Two weeks ago I wasn't planning on going to London at all. I used to live down there, and visiting always reminds me of why I moved away. I swear the water is just piped straight from the Thames (makes me ill and leaves a really yucky residue around cups - that can't be right, surely?). Then there's the whole 'cheapest' ticket for a return journey of two stops (Russell Square to Covent Garden) being a £9 travelcard. Seriously? Do you think you could maybe tell me Covent Garden was going to be closed later before I buy a return?

Anyway, gripes aside, I had a really good time. The London Author Fair was very useful - lots of seminars and workshops with agents, authors and Patrick Brown - the director of Author Marketing at Goodreads (a real show stealer).

As for Hans...well he did introduce me to other people as 'anal', which, I'll admit, I used first in reference to my ability to spot errors in books as I read them. It's a bit of a curse these days, and I wish I could read without seeing them, but I can't. However, he also said some lovely things about my editing / proofreading too, which makes up for my crying on a train full of people on the way down to London - the ending of Jonathan's Hope is beautiful and is happy, kind of, as the stoic southerner sitting opposite me witnessed secondhand via my emotional outpouring. I don't even do crying, or I never used to!

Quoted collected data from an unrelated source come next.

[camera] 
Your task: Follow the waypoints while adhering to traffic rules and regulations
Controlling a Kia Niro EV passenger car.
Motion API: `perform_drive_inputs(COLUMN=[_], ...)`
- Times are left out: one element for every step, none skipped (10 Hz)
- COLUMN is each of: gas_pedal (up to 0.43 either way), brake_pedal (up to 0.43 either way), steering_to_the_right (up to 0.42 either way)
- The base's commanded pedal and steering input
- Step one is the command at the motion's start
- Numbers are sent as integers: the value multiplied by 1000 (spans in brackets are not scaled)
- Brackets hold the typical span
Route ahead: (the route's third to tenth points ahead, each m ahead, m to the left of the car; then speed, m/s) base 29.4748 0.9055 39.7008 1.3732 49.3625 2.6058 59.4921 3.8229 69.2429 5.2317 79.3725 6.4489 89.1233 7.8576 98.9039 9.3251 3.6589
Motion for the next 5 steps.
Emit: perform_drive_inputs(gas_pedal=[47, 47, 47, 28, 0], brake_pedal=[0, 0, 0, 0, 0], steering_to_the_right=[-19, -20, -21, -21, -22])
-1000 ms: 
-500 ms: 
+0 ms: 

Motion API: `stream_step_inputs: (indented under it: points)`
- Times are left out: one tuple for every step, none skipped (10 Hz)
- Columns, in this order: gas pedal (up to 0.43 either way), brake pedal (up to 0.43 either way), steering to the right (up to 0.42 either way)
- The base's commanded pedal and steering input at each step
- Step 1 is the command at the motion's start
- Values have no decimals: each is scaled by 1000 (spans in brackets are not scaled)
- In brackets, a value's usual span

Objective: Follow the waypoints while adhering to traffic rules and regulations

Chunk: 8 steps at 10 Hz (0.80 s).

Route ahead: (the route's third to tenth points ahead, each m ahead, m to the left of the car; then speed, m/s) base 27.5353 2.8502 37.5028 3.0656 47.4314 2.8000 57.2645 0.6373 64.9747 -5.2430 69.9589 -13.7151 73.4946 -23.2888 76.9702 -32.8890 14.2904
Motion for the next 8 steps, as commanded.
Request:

All of this is to say, in short, go and read Hans' novels. They're MM Romance / literary fiction with deep, emotional characters encountering many challenges and coming through the other side scarred yet victorious. He was talking of a box set of the three novels, which is definitely (or definitively? ;)) going to be a beautiful addition to any reader's library.

I also got to be a working class northern lass in an upper class hotel for an evening, which was...interesting! I'm not comfortable in these places and I don't fit, but I'm kind of proud of that, although the cloakroom attendants did mock my Nepalese woollen coat, but it's fair trade and warm, so I don't care!

Whilst there (having been sent to the wrong bar) I met a guy from Georgia who was 'vacationing in England' with his son. We chatted about his work and how one of his work locations had burned down in November (insurance had only just paid out), and my writing (he said he'd look out for me when I'm a bestseller...), and I taught him how to pronounce Conway (in English). At the same time, Hans was sitting in another bar in the same building, and called my husband and said, "I'm waiting for your wife in a bar in a hotel in London, and she's not here!" Ha!

What else? Went to a Jamie Oliver diner - not great, to be honest, and we felt for the waitress, who I can only conclude had reached the hysteria stage of exhaustion. She tried her best and served us well, and honestly. I don't think we made the end of a long shift easy for her and she'd finished by the time we paid - if you're reading this, thank you, George.

Finally, I got to experience dawn in the capital, on account of hotel beds being about as comfortable as those roll-up thin foam mats you take on hiking expeditions. It was kind of beautiful, in a "Go the f**k to sleep!" way.

In conclusion - it was a worthwhile trip, where I was reassured that I don't want to go down the traditional publishing route any more than I ever did and still don't have the coordinates for the holy grail of marketing success, but I am most definitely not alone.

And I'm most definitely glad to be home!